# [Task requirements]
Write out exactly the lines of the material below, beginning at the top and ending at the line that contains "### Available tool".

________________

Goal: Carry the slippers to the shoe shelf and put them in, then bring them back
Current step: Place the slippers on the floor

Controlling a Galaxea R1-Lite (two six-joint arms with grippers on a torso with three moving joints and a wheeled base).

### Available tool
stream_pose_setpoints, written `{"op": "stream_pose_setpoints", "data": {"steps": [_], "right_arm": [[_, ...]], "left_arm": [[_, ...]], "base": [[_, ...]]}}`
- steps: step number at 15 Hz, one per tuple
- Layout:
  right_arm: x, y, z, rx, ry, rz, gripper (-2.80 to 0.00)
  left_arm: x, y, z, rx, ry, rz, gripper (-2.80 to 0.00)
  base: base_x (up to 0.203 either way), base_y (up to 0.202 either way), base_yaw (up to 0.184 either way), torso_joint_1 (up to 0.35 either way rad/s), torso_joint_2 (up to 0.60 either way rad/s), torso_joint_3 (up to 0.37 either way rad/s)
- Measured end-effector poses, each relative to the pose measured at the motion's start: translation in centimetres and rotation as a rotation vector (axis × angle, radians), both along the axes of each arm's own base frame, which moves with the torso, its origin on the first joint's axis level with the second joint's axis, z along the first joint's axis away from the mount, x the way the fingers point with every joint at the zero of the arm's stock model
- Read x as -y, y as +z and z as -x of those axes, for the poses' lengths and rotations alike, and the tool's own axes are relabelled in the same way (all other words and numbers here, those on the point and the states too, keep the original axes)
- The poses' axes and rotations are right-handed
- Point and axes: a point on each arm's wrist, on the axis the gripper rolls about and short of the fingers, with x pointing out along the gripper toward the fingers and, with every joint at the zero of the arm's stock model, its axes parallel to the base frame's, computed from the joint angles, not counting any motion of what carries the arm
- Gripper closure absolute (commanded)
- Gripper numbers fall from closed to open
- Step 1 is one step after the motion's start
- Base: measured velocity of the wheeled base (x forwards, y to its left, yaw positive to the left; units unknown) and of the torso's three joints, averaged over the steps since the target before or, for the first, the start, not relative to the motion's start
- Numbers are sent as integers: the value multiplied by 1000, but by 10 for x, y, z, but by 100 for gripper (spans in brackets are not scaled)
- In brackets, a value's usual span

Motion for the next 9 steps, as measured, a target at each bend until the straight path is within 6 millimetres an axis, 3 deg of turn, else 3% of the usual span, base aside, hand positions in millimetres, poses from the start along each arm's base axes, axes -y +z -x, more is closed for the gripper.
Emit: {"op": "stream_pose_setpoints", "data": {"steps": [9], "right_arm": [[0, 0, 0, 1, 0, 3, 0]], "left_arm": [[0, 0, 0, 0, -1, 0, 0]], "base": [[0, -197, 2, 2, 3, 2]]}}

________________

# [Response]
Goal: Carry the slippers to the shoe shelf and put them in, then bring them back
Current step: Place the slippers on the floor

Controlling a Galaxea R1-Lite (two six-joint arms with grippers on a torso with three moving joints and a wheeled base).

### Available tool

No other output was requested.